Este preconceito é algo que a professora Rebeca Borges conhece bem. Aos 26 anos, ela decidiu iniciar uma carreira política como pré-candidata às eleições deste ano e, por isso, teve que ouvir questionamentos do tipo: "tem certeza? Será que você não é muito nova?" ou "não seria melhor esperar mais quatro anos?".
"Muitos ainda têm aquela visão de que o jovem deve participar de maneira passiva, apenas observando. Mas é no enfrentamento que mostramos que podemos debater de igual para igual. Em muitas reuniões partidárias das quais participei, eu era uma das mais jovens ou até mesmo a única na sala", reflete Rebeca.
Rebeca desabafa que ainda há um sentimento de descrença, por parte da sociedade, de que uma pessoa jovem tenha capacidade de debater, argumentar e estar em espaços de poder e decisão, mas que a juventude tem mostrado sua capacidade e qualidade cada vez mais. “Mas é uma desconstrução diária. Hoje mesmo eu ouvi, ‘nossa, mas menor de idade pode se candidatar?’”.

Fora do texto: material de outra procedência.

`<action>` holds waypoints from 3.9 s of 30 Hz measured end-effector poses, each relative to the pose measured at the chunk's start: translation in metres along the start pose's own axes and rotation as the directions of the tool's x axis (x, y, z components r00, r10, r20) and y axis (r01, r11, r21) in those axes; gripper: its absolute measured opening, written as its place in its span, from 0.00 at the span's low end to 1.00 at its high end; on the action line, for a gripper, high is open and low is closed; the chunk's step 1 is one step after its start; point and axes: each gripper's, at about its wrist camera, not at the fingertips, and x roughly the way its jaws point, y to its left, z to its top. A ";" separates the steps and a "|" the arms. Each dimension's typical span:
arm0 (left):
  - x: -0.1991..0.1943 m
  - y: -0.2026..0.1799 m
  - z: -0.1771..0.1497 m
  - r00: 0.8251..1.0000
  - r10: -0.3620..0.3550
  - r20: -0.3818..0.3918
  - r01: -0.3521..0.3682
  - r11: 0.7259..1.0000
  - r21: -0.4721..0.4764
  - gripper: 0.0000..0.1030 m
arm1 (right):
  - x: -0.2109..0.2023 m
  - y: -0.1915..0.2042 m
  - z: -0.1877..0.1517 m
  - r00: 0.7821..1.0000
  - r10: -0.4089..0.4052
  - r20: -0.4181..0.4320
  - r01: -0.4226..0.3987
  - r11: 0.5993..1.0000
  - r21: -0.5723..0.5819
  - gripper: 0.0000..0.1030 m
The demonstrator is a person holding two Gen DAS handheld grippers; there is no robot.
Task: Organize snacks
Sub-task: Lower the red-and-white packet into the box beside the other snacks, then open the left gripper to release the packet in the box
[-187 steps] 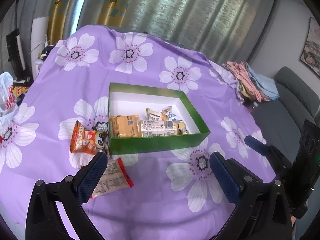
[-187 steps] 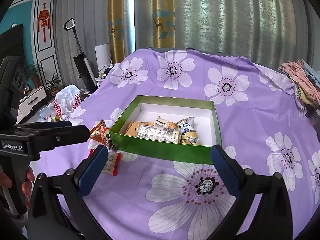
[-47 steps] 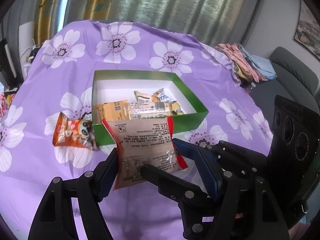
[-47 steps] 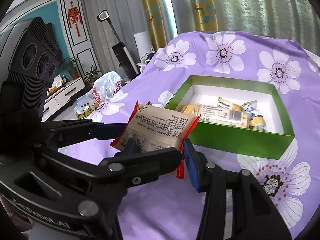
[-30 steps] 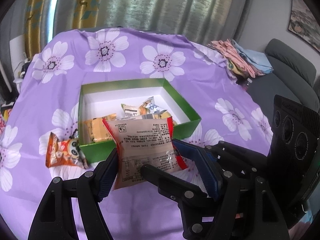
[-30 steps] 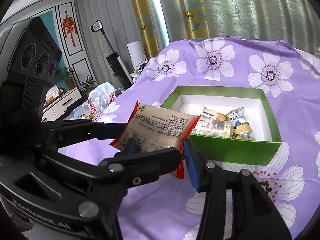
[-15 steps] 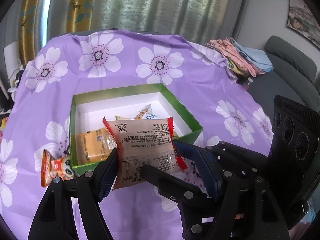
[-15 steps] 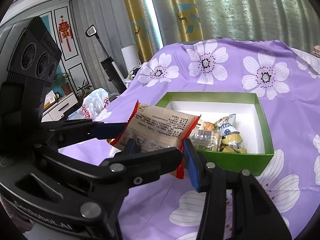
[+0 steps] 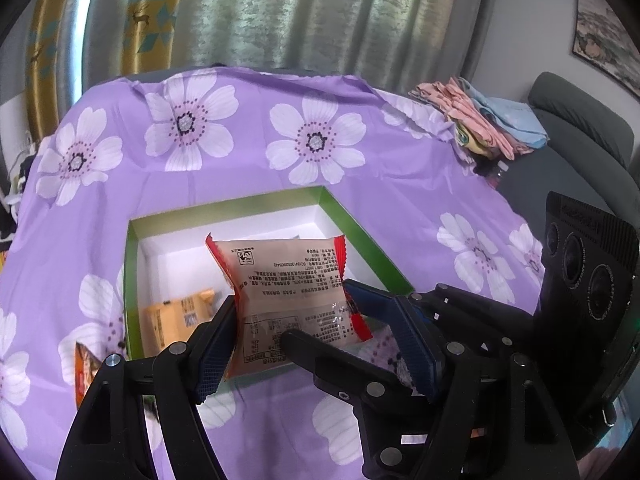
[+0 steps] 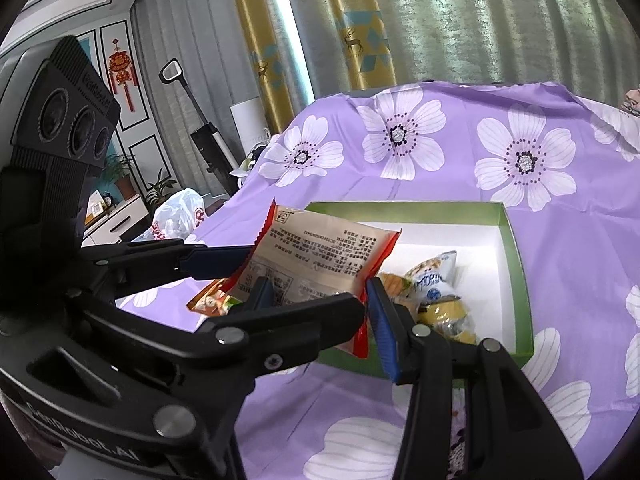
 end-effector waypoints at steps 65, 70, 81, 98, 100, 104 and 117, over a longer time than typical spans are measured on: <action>0.083 0.055 0.021 0.996 -0.029 -0.081 0.023 0.997 -0.074 0.73 | 0.086 -0.035 0.019 0.985 -0.043 -0.166 0.045 0.999 0.010 0.48; 0.085 0.056 0.020 0.996 -0.027 -0.089 0.020 0.997 -0.079 0.73 | 0.086 -0.035 0.020 0.984 -0.044 -0.170 0.046 0.999 0.010 0.49; 0.090 0.062 0.018 0.994 -0.016 -0.113 0.004 0.995 -0.103 0.73 | 0.090 -0.035 0.019 0.981 -0.043 -0.190 0.048 0.999 0.021 0.49; 0.089 0.067 0.018 0.991 0.005 -0.135 -0.024 0.990 -0.140 0.76 | 0.088 -0.035 0.018 0.978 -0.050 -0.203 0.059 0.997 0.039 0.54; 0.087 0.068 0.018 0.991 0.009 -0.134 -0.029 0.989 -0.146 0.78 | 0.087 -0.035 0.018 0.978 -0.050 -0.202 0.059 0.997 0.042 0.56; 0.080 0.070 0.019 0.992 0.031 -0.122 -0.050 0.987 -0.154 0.82 | 0.083 -0.033 0.018 0.980 -0.055 -0.193 0.065 0.997 0.045 0.62; 0.039 0.057 0.023 0.996 0.070 -0.057 -0.077 0.989 -0.126 0.99 | 0.049 -0.022 0.025 0.985 -0.125 -0.121 0.130 0.991 0.034 0.90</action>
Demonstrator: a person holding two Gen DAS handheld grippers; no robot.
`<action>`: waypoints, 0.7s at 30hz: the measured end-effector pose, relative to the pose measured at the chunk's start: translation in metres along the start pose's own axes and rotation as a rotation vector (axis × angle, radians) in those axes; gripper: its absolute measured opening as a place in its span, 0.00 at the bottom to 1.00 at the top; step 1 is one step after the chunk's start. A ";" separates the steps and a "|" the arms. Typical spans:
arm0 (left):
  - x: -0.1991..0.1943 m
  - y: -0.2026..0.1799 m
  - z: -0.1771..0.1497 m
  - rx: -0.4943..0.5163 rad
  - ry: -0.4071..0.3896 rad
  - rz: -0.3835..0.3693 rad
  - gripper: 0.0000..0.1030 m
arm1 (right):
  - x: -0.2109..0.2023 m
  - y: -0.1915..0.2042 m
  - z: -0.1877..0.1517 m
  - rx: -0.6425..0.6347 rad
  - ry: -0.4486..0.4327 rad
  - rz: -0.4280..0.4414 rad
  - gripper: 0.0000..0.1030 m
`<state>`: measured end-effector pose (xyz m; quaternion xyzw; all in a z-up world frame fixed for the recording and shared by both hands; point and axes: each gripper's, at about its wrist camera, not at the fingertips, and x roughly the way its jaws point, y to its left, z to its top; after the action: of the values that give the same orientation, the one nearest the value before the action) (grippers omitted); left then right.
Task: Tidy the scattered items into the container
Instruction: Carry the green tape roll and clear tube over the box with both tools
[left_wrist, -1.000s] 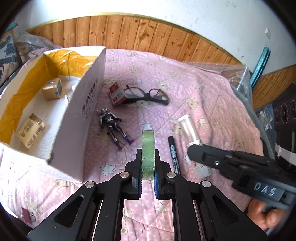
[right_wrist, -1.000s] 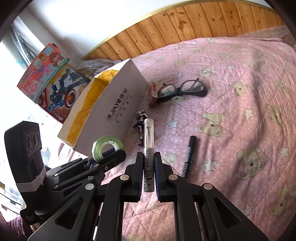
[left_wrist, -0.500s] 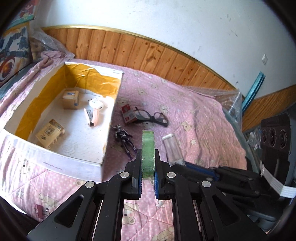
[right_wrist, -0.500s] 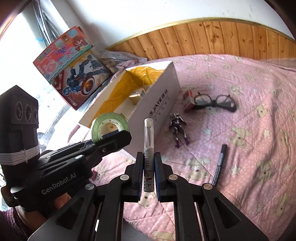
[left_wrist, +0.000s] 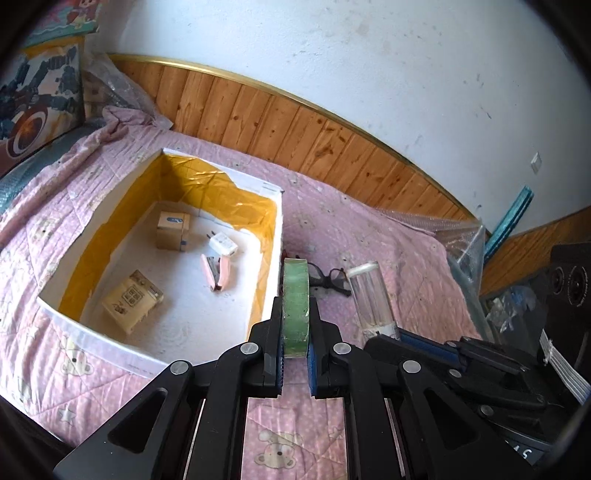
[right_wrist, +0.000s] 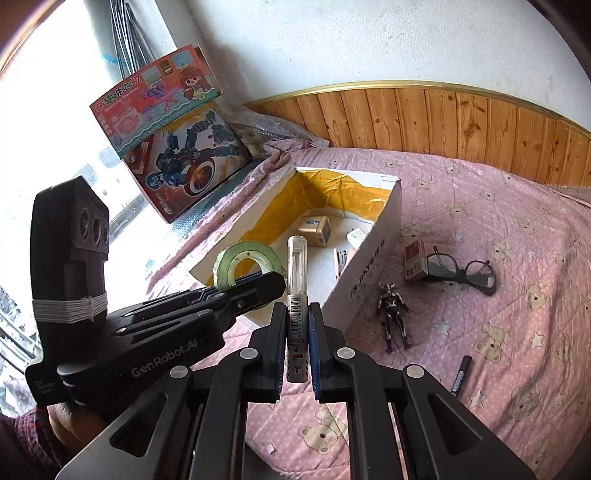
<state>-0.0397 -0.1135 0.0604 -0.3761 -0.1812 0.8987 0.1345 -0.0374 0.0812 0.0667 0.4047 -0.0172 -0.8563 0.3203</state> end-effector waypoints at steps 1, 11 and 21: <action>-0.001 0.004 0.004 -0.002 -0.004 0.004 0.09 | 0.000 0.003 0.003 -0.006 -0.003 0.004 0.12; 0.010 0.034 0.032 -0.025 0.033 0.043 0.09 | 0.019 0.028 0.027 -0.060 0.003 0.039 0.12; 0.048 0.061 0.045 -0.092 0.135 0.073 0.09 | 0.053 0.010 0.029 0.034 0.065 0.124 0.12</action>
<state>-0.1115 -0.1601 0.0342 -0.4480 -0.1991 0.8663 0.0960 -0.0775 0.0371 0.0535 0.4360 -0.0465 -0.8208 0.3662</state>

Mesmo em situações onde não parece existir preconceito etário, algumas falas ou impressões acabam refletindo a visão que a sociedade tem sobre pessoas que são jovens demais ocupando espaços de tomada de decisões ou assumindo ocupações que exigem grande responsabilidade.
Este foi o caso do psicólogo Luís Maior, 28, que durante uma de suas sessões, ao ouvir os relatos do paciente, escutou a frase “mas você é muito novo”, ao fazer apontamentos sobre as vivências relatadas, como se pelo fato do profissional ser ‘jovem demais’, não tivesse conhecimento para conduzir a situação. “Eu me senti com uma sensação de ‘você não sabe nada sobre mim’, mas não me causou desconforto”.
Na perspectiva do vendedor autônomo Pedro Henrique Silva Gianoto, 26, ao mesmo tempo que a sociedade julga um profissional por ser ‘jovem demais’ e descredibiliza suas capacidades, o mercado de trabalho é cada dia mais exigente em relação à formação, capacitação e experiência exigida para empregar este público.
Aos 21 anos, ele conta que trabalhou em uma agência de marketing, por um salário menor do que seus anos de experiência valiam, porque ele não tinha ‘capacitações formais’ exigidas pela empresa.
“Eu não tive o tempo disponível para estudar e conseguir os certificados que iriam dar mais peso ao meu currículo, tinha que trabalhar, cuidar da casa sozinho e manter a qualidade de vida, o que não me deixava tanto tempo pra estudar. Acho que as empresas poderiam ajudar mais os funcionários a se capacitar na função que está exercendo. Até às vezes não só moram longe do trabalho e levam muito tempo pra ir e voltar, mas também podem ter outras obrigações que tomam o tempo que a pessoa usaria pra evoluir no mercado de trabalho”, finaliza.